Veliyyüddin learned calligraphy from Durmuşzâde Ahmed Efendi and went on to become a master of Ottoman taliq and calligraphy instructor to Sultan Mustafa III, Sultan Ahmed III, as well as many others. Veliyyüddin also had a special interest in floriculture, especially tulips.

== Death and burial ==
Veliyyüddin died on October 25 (or 15), 1768 from an illness related to old age. He was buried next to the zawiya of Murad Efendi (Murad Buhârî) near Otakçılar in Eyüp, Istanbul.

== Legacy ==
Veliyyüddin was apparently affiliated with Murad Buhârî, who introduced the Naqshbandi-Mujaddidi Sufi order in Anatolia.
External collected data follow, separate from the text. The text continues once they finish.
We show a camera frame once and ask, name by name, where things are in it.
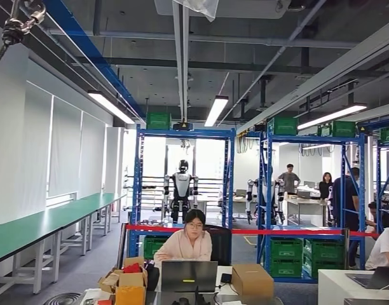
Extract blue steel shelf rack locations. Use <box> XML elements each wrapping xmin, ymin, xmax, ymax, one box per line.
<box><xmin>359</xmin><ymin>116</ymin><xmax>389</xmax><ymax>236</ymax></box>
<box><xmin>258</xmin><ymin>130</ymin><xmax>367</xmax><ymax>283</ymax></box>
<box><xmin>128</xmin><ymin>125</ymin><xmax>236</xmax><ymax>259</ymax></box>

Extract long green top workbench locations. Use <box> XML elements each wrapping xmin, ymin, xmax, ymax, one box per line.
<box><xmin>0</xmin><ymin>192</ymin><xmax>127</xmax><ymax>295</ymax></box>

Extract black yellow hoist trolley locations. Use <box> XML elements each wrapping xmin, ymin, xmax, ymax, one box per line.
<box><xmin>172</xmin><ymin>121</ymin><xmax>194</xmax><ymax>132</ymax></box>

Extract white black humanoid robot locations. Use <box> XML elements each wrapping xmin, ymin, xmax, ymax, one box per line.
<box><xmin>245</xmin><ymin>168</ymin><xmax>285</xmax><ymax>226</ymax></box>
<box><xmin>163</xmin><ymin>159</ymin><xmax>199</xmax><ymax>224</ymax></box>

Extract white ceiling light bar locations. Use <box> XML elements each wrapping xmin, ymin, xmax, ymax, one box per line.
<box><xmin>204</xmin><ymin>95</ymin><xmax>229</xmax><ymax>128</ymax></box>
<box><xmin>87</xmin><ymin>90</ymin><xmax>135</xmax><ymax>125</ymax></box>
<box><xmin>297</xmin><ymin>103</ymin><xmax>368</xmax><ymax>130</ymax></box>

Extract person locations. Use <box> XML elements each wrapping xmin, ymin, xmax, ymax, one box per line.
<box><xmin>277</xmin><ymin>164</ymin><xmax>301</xmax><ymax>195</ymax></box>
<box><xmin>365</xmin><ymin>201</ymin><xmax>389</xmax><ymax>230</ymax></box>
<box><xmin>319</xmin><ymin>172</ymin><xmax>333</xmax><ymax>201</ymax></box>
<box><xmin>153</xmin><ymin>209</ymin><xmax>213</xmax><ymax>270</ymax></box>
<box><xmin>333</xmin><ymin>166</ymin><xmax>361</xmax><ymax>270</ymax></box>
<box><xmin>365</xmin><ymin>224</ymin><xmax>389</xmax><ymax>271</ymax></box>

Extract black office chair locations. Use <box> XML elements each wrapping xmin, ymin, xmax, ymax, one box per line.
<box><xmin>205</xmin><ymin>225</ymin><xmax>233</xmax><ymax>267</ymax></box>

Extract red barrier tape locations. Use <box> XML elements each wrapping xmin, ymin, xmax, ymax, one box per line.
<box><xmin>126</xmin><ymin>224</ymin><xmax>380</xmax><ymax>239</ymax></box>

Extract white roller blind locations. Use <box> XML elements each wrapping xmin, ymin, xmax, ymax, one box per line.
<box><xmin>79</xmin><ymin>111</ymin><xmax>107</xmax><ymax>199</ymax></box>
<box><xmin>49</xmin><ymin>97</ymin><xmax>82</xmax><ymax>198</ymax></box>
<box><xmin>18</xmin><ymin>82</ymin><xmax>52</xmax><ymax>212</ymax></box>

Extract red cloth item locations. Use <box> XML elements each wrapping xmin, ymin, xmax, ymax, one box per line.
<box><xmin>123</xmin><ymin>262</ymin><xmax>142</xmax><ymax>275</ymax></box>

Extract clear plastic sheet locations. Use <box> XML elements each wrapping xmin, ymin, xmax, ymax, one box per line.
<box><xmin>172</xmin><ymin>0</ymin><xmax>220</xmax><ymax>23</ymax></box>

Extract closed brown cardboard box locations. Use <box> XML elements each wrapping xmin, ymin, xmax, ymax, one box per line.
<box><xmin>231</xmin><ymin>264</ymin><xmax>275</xmax><ymax>297</ymax></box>

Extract black cloth bundle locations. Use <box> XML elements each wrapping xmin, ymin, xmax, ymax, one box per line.
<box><xmin>171</xmin><ymin>286</ymin><xmax>211</xmax><ymax>305</ymax></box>

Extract ceiling air conditioner cassette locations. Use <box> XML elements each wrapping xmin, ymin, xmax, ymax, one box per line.
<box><xmin>153</xmin><ymin>0</ymin><xmax>292</xmax><ymax>20</ymax></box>

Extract open yellow cardboard box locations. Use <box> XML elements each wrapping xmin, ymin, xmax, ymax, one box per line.
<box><xmin>115</xmin><ymin>271</ymin><xmax>148</xmax><ymax>305</ymax></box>

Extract small open cardboard box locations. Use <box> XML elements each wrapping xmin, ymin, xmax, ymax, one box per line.
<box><xmin>98</xmin><ymin>272</ymin><xmax>121</xmax><ymax>294</ymax></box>

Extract blue ceiling beam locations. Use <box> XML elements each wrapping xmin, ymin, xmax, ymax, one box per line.
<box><xmin>42</xmin><ymin>0</ymin><xmax>144</xmax><ymax>119</ymax></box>

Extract black ribbed round disc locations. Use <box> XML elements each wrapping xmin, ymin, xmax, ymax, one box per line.
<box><xmin>42</xmin><ymin>292</ymin><xmax>82</xmax><ymax>305</ymax></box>

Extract yellow black hanging cables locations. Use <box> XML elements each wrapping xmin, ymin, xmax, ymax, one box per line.
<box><xmin>236</xmin><ymin>135</ymin><xmax>255</xmax><ymax>154</ymax></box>

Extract white ceiling rail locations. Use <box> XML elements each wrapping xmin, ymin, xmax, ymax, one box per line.
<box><xmin>172</xmin><ymin>0</ymin><xmax>190</xmax><ymax>123</ymax></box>

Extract white ceiling cable tray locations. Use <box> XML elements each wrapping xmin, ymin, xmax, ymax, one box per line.
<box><xmin>236</xmin><ymin>27</ymin><xmax>389</xmax><ymax>135</ymax></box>

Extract metal hoist hook chain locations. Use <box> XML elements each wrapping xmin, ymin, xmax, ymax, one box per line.
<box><xmin>0</xmin><ymin>0</ymin><xmax>47</xmax><ymax>74</ymax></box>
Veliyyüddin's older son Mustafa Reşid Efendi was a müderris; he died in 1767 and was buried in Fatih. Veliyyüddin's younger son Hacı Mehmed Emin Efendi was appointed kazasker of Rumelia three times; he died in 1806 and was buried near the Sufi lodge of Şeyh Murad in Eyüp.

Among his charitable works, Veliyyüddin built a small mosque (mescit) and place for sema (tevhithâne) at the zawiya of Murad Efendi; a muvakkithane at the Koca Mustafa Paşa Mosque; a park (mesire) and fountain in the Çırpıcıçayırı area between Zeytinburnu and Bakırköy (now used for horse races under the name Veliefendi Race Course); and a library next to Bayezid Mosque. The library was founded in 1768 in a former madrasa with the donation of 1690 books (in addition to 150 books Veliyyüddin had previously donated to the Âtıf Efendi Library in 1761) and the establishment of a foundation to ensure its management. (The library is now managed by the Beyazıt Manuscript Library.)

Veliyyüddin's surviving calligraphic designs include inscriptions on
- a sebil, a çeşme, and a courtyard gate for a mosque built by Hekimoğlu Ali Paşa,
- a sebil, a fountain, and two courtyard gates for a mosque built by Grand Vizier Ali Paşa,
- the Nevşehirli Damad İbrâhim Paşa sebil,
- the Dârülhadis fountain,
- the Veliyyüddin Efendi Library,
- the Tımışvar (Sheikh al-Islam Mustafa Efendi) Sufi Lodge, Baba Haydar neighborhood, Eyüp
- the Ayazma Mosque, Üsküdar
- the Aya Irini Arsenal (after the restoration by Ahmed III).

Also, Veliyyüddin's calligraphic work is preserved in a few albums (murakka‘) in the Turkish and Islamic Arts Museum (no. 2444), the Topkapı Palace Museum Library (Güzel Yazılar, no. 220), and the Istanbul University Library (FY, nos. 1225, 1425, 1428).